## What to produce
Would you please copy each line below that includes the string "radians"?

-- Supplied material follows --

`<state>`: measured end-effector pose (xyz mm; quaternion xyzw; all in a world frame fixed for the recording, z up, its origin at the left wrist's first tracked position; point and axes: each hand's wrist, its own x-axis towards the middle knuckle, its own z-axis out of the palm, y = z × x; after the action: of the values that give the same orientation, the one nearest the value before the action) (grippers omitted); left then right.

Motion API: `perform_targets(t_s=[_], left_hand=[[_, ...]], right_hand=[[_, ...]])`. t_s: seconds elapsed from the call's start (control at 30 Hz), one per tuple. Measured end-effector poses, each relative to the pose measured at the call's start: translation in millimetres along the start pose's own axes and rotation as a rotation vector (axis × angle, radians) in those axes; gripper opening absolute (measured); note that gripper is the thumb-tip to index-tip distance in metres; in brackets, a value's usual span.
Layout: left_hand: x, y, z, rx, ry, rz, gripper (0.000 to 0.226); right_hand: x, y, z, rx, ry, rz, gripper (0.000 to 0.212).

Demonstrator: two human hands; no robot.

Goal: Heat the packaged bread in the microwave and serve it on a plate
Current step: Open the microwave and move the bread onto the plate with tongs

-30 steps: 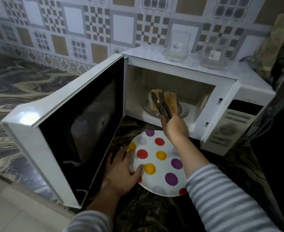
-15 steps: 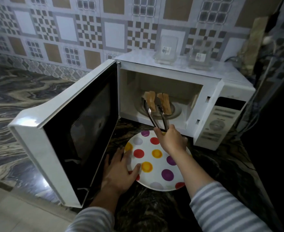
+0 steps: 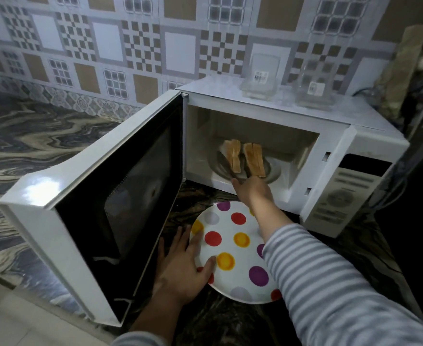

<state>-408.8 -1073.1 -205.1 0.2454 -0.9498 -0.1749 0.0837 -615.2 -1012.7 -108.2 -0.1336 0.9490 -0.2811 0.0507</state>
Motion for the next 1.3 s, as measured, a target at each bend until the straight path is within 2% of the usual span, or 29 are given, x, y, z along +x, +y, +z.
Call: perform_targets(t_s=[0.1, 0.2, 0.37, 0.6, 0.8, 0.97, 1.3], left_hand=[[0.2, 0.0, 0.3, 0.000, 0.004, -0.007, 0.078], [-0.3, 0.3, -0.6, 0.004, 0.002, -0.010, 0.077], [-1.2, 4.4, -4.7, 0.010, 0.018, -0.008, 0.073], [-0.9, 5.3, -2.4, -0.010, 0.042, -0.075, 0.076], [-1.5, 5.1, -2.6, -0.001, 0.068, -0.147, 0.072], [-1.7, 2.0, -2.5, -0.004, 0.045, -0.147, 0.072], [-3.8, -10.9, -11.0, -0.006, -0.053, -0.053, 0.076]], right_hand=[[15.5, -9.6, 5.3, -0.050, -0.035, -0.005, 0.049], [22.0, -12.6, 8.2, -0.038, 0.013, 0.007, 0.042], [18.8, -11.1, 10.4, -0.021, 0.045, 0.006, 0.046], [-38.9, 16.2, -1.5, -0.066, 0.178, -0.106, 0.044], [-115.1, 64.8, -14.2, -0.053, 0.136, -0.180, 0.044], [-171.5, 93.8, -14.8, -0.086, -0.003, -0.175, 0.040], [-195.2, 106.1, -0.4, -0.191, -0.003, -0.292, 0.044]])
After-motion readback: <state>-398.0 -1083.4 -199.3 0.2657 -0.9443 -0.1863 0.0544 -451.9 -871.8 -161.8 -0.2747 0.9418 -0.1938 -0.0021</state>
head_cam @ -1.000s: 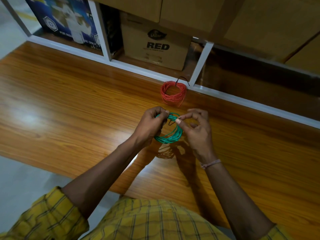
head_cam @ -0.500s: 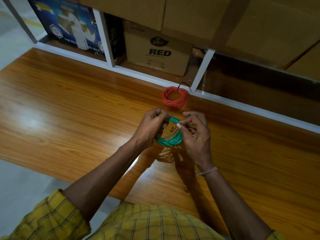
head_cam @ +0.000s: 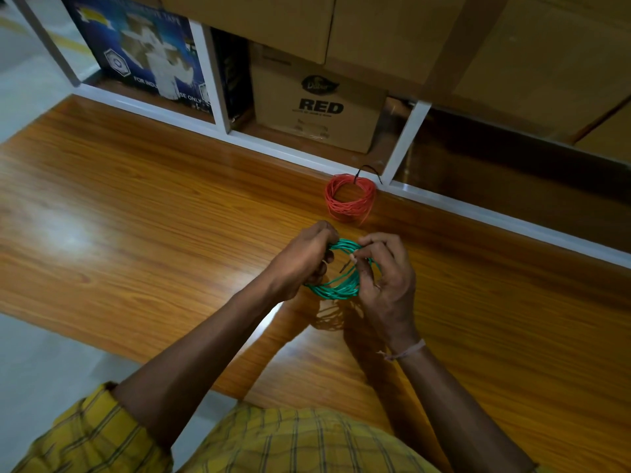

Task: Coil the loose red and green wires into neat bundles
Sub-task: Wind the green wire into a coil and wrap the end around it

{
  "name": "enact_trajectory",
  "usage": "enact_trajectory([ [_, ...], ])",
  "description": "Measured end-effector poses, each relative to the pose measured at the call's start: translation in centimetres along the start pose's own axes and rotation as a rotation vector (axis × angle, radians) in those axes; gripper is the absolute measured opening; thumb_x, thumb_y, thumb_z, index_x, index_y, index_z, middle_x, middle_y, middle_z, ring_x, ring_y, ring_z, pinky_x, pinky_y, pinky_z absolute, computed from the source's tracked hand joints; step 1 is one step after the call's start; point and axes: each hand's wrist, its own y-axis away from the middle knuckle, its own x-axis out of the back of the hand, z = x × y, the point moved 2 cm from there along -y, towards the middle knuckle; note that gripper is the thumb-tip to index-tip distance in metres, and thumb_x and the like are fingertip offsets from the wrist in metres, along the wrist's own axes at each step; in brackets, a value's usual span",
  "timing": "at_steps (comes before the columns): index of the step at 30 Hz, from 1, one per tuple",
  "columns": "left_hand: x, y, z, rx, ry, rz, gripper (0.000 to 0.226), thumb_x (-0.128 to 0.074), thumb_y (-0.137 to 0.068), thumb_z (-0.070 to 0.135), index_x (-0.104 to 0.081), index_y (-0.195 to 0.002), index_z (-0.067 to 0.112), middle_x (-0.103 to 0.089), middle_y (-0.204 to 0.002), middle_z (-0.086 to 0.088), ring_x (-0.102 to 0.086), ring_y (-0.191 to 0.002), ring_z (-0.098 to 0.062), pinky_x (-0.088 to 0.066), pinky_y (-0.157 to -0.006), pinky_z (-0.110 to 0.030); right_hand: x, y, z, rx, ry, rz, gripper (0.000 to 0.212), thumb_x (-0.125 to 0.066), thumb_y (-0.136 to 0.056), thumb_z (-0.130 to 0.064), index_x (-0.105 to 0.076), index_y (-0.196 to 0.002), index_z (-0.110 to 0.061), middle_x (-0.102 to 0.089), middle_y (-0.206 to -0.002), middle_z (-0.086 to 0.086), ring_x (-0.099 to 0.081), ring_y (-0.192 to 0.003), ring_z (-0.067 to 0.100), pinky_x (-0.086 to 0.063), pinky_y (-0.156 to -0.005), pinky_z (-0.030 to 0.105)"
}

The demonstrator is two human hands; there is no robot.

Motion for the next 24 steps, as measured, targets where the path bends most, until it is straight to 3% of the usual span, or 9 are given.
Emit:
enact_trajectory([
  [5,0.3,-0.2,1.0,0.059,-0.188,-0.099,0.014,-0.035,-0.109,0.02,-0.048,-0.102,0.021,-0.057,-0.073,-0.015,-0.03,-0.039,-0.012,-0.024,-0.042,-0.018,-0.2,0.1,0.2,-0.004,-0.016,0.003,0.01,-0.071,-0.089,0.013,-0.068,-0.089,0.004,-0.062,-0.108,0.017,-0.064,-0.101,0.027,-0.051,-0.085,0.022],
  [8,0.4,-0.3,1.7,0.079,-0.236,-0.143,0.014,-0.033,-0.11,0.023,-0.046,-0.106,0.02,-0.068,-0.081,-0.03,-0.029,-0.037,-0.013,-0.026,-0.04,-0.017,-0.2,0.1,0.0,-0.005,-0.013,0.004,0.009,-0.07,-0.089,0.013,-0.068,-0.09,0.004,-0.062,-0.107,0.018,-0.064,-0.101,0.027,-0.047,-0.087,0.017],
  [11,0.6,-0.4,2.0,0.089,-0.206,-0.175,0.013,-0.032,-0.11,0.023,-0.044,-0.109,0.018,-0.073,-0.095,-0.039,-0.026,-0.039,-0.013,-0.025,-0.04,-0.019,-0.1,0.0,0.0,-0.006,-0.005,0.011,0.009,-0.069,-0.089,0.012,-0.068,-0.09,0.004,-0.062,-0.107,0.018,-0.063,-0.101,0.026,-0.049,-0.083,0.02],
  [16,0.6,-0.5,2.1,0.051,-0.144,-0.144,0.01,-0.035,-0.11,0.019,-0.045,-0.11,0.017,-0.077,-0.091,-0.031,-0.025,-0.04,-0.013,-0.022,-0.04,-0.019,0.1,-0.5,-0.1,0.002,0.005,0.025,0.012,-0.07,-0.086,0.015,-0.069,-0.09,0.004,-0.062,-0.107,0.019,-0.062,-0.101,0.024,-0.046,-0.085,0.013],
  [24,0.8,-0.1,1.3,-0.065,-0.017,-0.126,0.008,-0.041,-0.108,0.013,-0.048,-0.106,0.017,-0.072,-0.078,-0.009,-0.03,-0.044,-0.011,-0.02,-0.043,-0.02,0.1,-0.4,-0.4,-0.004,-0.015,0.037,0.012,-0.071,-0.086,0.015,-0.069,-0.09,0.004,-0.063,-0.108,0.019,-0.062,-0.102,0.023,-0.048,-0.087,0.016],
])
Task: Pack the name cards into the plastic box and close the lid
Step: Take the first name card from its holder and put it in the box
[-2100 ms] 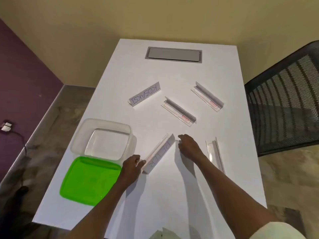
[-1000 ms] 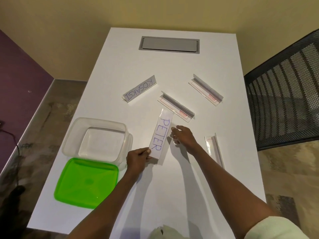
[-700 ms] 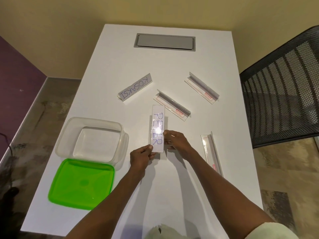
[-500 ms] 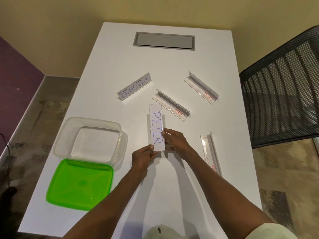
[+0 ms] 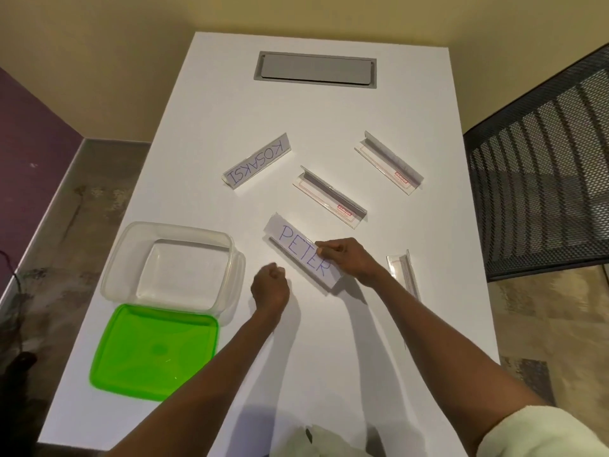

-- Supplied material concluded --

## Your response
Motion API: `perform_targets(t_s=[_], left_hand=[[_, ...]], right_hand=[[_, ...]])`. t_s: seconds elapsed from the call's start (control at 30 Hz), one per tuple. Measured end-effector poses, each relative to the pose measured at the call's start: translation in millimetres along the start pose's own axes and rotation as a rotation vector (axis × angle, radians) in those axes; gripper opening absolute (measured); note that gripper is the thumb-tip to index-tip distance in metres; in brackets, a value's usual span.
  "description": "Measured end-effector poses, each relative to the pose measured at the call's start: translation in centimetres along the start pose's own axes and rotation as a rotation vector (axis × angle, radians) in those axes; gripper is the absolute measured opening; thumb_x, thumb_y, thumb_z, index_x, index_y, index_z, middle_x, middle_y, middle_z, ring_x, ring_y, ring_z, pinky_x, pinky_y, pinky_z absolute, computed from the source's tracked hand joints; step 1 is one step after the call's start; point and axes: each hand's wrist, its own y-axis away from the middle knuckle, its own x-axis out of the back of the hand, z = x × y, the point moved 2 cm from there along -y, towards the middle knuckle; note that gripper is the thumb-tip to index-tip distance in metres, and thumb_x and the like are fingertip offsets from the wrist in metres, along the wrist's own axes at each step; in brackets, a value's usual span",

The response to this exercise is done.